I am trying to search hindi words contained one line per file in file-1 and find them in lines in file-2. I have to print the line numbers with the number of words found. This is the code:
import codecs
hypernyms = codecs.open("hindi_hypernym.txt", "r", "utf-8").readlines()

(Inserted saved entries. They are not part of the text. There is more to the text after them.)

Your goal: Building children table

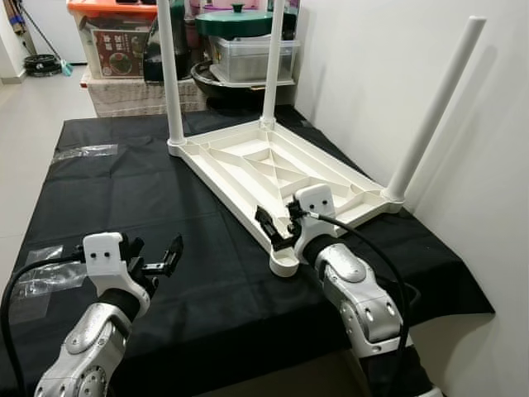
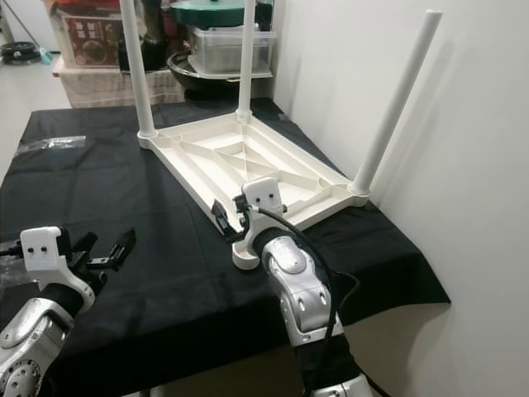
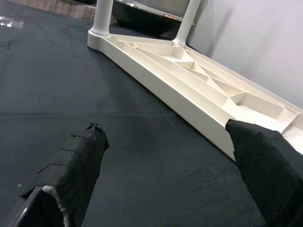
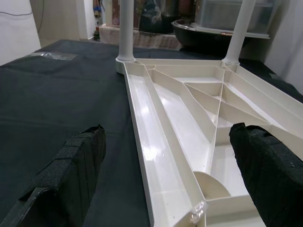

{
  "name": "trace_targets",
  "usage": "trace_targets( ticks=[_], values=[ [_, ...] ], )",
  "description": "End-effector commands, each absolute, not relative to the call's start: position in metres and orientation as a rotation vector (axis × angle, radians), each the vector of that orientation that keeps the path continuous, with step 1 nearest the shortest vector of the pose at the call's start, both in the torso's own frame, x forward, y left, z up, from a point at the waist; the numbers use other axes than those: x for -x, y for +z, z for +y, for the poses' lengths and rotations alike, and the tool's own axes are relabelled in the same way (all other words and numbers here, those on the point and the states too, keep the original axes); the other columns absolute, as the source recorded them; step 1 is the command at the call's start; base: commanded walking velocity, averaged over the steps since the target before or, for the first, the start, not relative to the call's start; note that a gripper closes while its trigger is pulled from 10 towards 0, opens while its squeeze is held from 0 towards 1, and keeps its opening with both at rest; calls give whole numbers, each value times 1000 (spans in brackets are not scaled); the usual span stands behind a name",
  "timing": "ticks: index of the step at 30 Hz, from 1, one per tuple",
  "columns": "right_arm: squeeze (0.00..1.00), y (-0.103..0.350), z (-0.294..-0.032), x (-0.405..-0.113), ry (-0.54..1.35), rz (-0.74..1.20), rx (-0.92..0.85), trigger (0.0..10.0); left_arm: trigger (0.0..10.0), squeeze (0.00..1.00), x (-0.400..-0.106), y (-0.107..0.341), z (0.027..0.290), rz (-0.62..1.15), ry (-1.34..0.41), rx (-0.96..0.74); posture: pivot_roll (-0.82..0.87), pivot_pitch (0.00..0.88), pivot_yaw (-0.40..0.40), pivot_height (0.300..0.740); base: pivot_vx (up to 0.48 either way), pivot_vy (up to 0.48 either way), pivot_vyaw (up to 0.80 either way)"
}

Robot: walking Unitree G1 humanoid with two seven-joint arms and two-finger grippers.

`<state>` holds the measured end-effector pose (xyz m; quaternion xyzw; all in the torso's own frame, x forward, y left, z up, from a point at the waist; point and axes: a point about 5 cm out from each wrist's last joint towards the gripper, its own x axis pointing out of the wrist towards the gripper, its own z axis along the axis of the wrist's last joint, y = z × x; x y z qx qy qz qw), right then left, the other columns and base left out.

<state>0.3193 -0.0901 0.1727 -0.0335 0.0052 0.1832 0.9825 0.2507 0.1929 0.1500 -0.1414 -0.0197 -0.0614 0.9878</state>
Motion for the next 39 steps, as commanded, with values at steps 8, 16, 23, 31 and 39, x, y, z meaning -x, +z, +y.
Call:
trace_targets(
  ticks=[8,16,23,31,39],
  values=[
    [0,176,-99,-321,313,-15,89,10000,10000,0,-250,146,189,-35,-129,261,20,0,-50,740,0,0,0],
    [0,175,-105,-323,249,4,27,10000,10000,0,-249,145,190,-38,-129,239,20,0,-51,740,0,0,-500],
    [0,178,-114,-317,193,-41,60,10000,10000,0,-249,146,186,-44,-160,169,11,0,-49,740,0,0,-800],
    [0,174,-141,-301,22,-88,142,10000,10000,0,-245,149,184,-54,-173,76,-2,0,-50,740,0,0,-800],
    [0,184,-145,-296,-20,-161,82,10000,10000,0,-246,175,189,-217,-86,-154,-4,0,-44,740,0,0,-100]
  ],
)
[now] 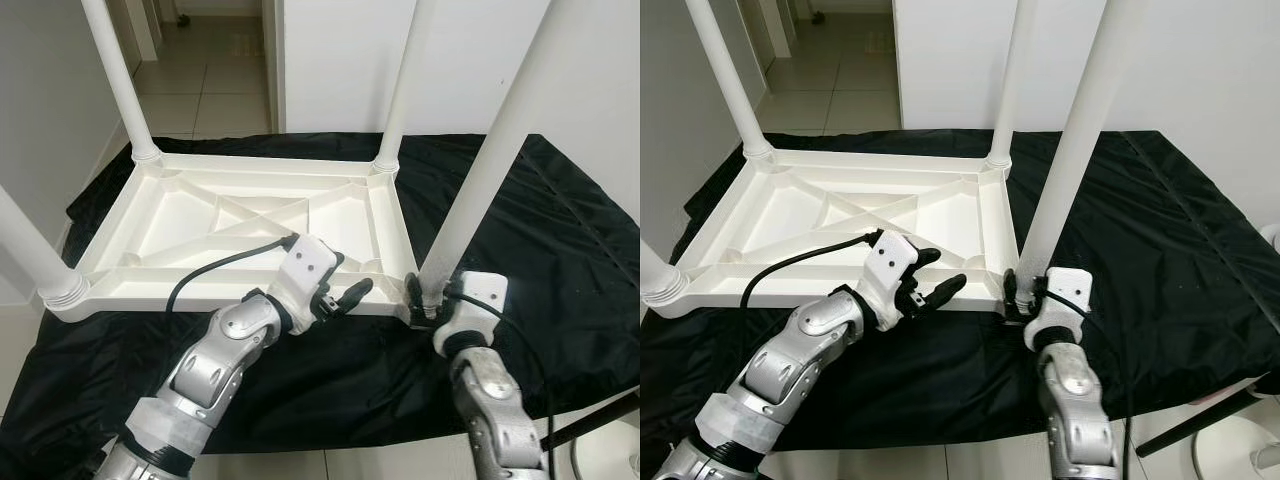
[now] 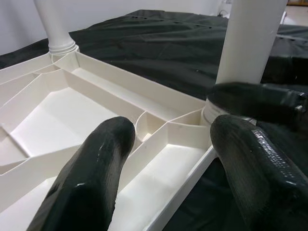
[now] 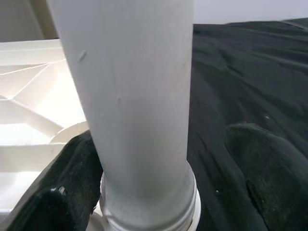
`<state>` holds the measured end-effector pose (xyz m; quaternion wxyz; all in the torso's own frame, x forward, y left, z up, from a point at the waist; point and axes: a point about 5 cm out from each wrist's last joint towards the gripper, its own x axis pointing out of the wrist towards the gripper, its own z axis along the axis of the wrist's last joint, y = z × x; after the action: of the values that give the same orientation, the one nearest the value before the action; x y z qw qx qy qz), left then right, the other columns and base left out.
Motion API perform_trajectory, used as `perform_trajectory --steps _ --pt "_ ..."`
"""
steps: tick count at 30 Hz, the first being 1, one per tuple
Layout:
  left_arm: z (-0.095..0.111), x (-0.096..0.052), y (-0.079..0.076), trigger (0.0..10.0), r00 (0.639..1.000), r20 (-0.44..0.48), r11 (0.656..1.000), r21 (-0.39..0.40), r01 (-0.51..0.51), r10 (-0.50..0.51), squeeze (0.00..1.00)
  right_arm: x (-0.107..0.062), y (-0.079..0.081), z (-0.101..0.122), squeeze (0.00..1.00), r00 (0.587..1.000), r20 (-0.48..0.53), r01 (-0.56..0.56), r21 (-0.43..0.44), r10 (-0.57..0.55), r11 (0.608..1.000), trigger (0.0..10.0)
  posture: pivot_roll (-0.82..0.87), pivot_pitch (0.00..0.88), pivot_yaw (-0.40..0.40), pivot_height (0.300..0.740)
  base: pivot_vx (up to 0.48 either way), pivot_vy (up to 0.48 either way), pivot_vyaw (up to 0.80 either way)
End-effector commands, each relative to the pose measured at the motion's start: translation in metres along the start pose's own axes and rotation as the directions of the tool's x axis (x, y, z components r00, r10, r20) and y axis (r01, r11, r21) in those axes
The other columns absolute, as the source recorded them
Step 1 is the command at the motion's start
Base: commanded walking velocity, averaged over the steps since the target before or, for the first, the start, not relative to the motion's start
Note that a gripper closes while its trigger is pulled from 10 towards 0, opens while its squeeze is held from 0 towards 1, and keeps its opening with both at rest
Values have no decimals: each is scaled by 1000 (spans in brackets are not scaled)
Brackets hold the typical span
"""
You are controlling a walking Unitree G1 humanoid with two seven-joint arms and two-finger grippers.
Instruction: Building children table
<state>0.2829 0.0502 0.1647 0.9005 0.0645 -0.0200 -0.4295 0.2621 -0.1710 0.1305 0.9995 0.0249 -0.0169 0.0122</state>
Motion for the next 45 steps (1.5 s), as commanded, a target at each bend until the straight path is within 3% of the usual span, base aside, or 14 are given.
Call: perform_trajectory --steps 1,4,10,12,19,21,22,23,24,25,39,40,41,45 --pt "2 -1 -4 10000 995 2 995 7 100 -100 0 1 -1 2 0 998 11 -60 -8 60 998 10000 -99 0 -15 740 0 0 0" --pt "3 1 2 10000 997 -2 996 28 82 -82 0 4 -7 3 0 993 16 -112 -58 113 992 10000 -101 0 3 740 0 0 0" --pt "6 2 4 10000 996 11 996 20 90 -90 0 6 -9 4 0 985 21 -172 -73 174 982 10000 -111 0 3 740 0 0 0" --pt "4 4 4 10000 995 5 995 21 97 -97 0 9 -11 5 0 964 11 -261 -107 264 959 10000 -123 0 23 740 0 0 0" --pt "6 5 2 10000 992 10 992 27 122 -123 0 15 -13 6 0 936 -8 -349 -153 352 924 10000 -120 0 19 740 0 0 0" --pt "5 2 2 10000 991 5 990 33 135 -135 0 25 -15 6 0 908 -35 -417 -200 418 887 10000 -116 0 22 740 0 0 0" --pt "5 2 1 10000 990 5 990 32 138 -138 0 27 -15 5 0 903 -44 -427 -209 428 879 8941 -111 0 19 740 0 0 0" --pt "5 2 1 10000 990 5 990 32 138 -138 0 27 -15 5 0 903 -44 -427 -209 428 879 8941 -111 0 19 740 0 0 0" --pt "5 1 1 10000 990 6 989 35 142 -142 0 27 -16 4 0 901 -46 -431 -217 432 876 7020 -107 0 13 740 0 0 0" --pt "5 0 0 10000 989 5 989 36 145 -145 0 28 -15 4 0 900 -46 -432 -214 433 876 0 -107 0 12 740 0 0 0" --pt "4 -1 0 10000 990 9 990 34 139 -139 0 26 -14 0 0 907 -18 -419 -163 421 893 0 -102 0 0 740 0 0 0" --pt "4 -2 0 10000 991 9 990 33 136 -136 0 25 -13 0 0 913 -10 -405 -148 408 902 4667 -103 0 1 740 0 0 0" --pt "3 -2 0 10000 991 8 991 32 134 -134 0 25 -11 -1 0 921 -5 -386 -132 389 913 10000 -106 0 1 740 0 0 0" --pt "3 -1 0 10000 991 8 991 30 131 -131 0 24 -9 -3 0 935 -3 -352 -117 354 929 10000 -106 0 1 740 0 0 0"
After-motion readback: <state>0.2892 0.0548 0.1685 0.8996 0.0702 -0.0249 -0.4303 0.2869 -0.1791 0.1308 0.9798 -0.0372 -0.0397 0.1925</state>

words = codecs.open("hypernyms_en2hi.txt", "r", "utf-8").readlines()
count_arr = []
for counter, line in enumerate(hypernyms):
count_arr.append(0)
for word in words:
if line.find(word) >=0:
count_arr[counter] +=1
for iterator, count in enumerate(count_arr):
if count>0:
print iterator, ' ', count
This is finding some words, but ignoring some others The input files are: File-1:
पौधा
वनस्पति
File-2:
वनस्पति, पेड़-पौधा
वस्तु-भाग, वस्तु-अंग, वस्तु_भाग, वस्तु_अंग
पादप_समूह, पेड़-पौधे, वनस्पति_समूह
पेड़-पौधा
This gives output:
0 1
3 1
Clearly, it is ignoring वनस्पति and searching for पौधा only. I have tried with other inputs as well. It only searches for one word. Any idea how to correct this?
That because You don't remove the "\n" charactor at the end of lines. So you don't search "some_pattern\n", not "some_pattern". Use strip() function to chop them off like this:
import codecs
words = [word.strip() for word in codecs.open("hypernyms_en2hi.txt", "r", "utf-8")]
hypernyms = codecs.open("hindi_hypernym.txt", "r", "utf-8")
count_arr = []
for line in hypernyms:
count_arr.append(0)
for word in words:
count_arr[-1] += (word in line)
for count in enumerate(count_arr):
if count:
print iterator, ' ', count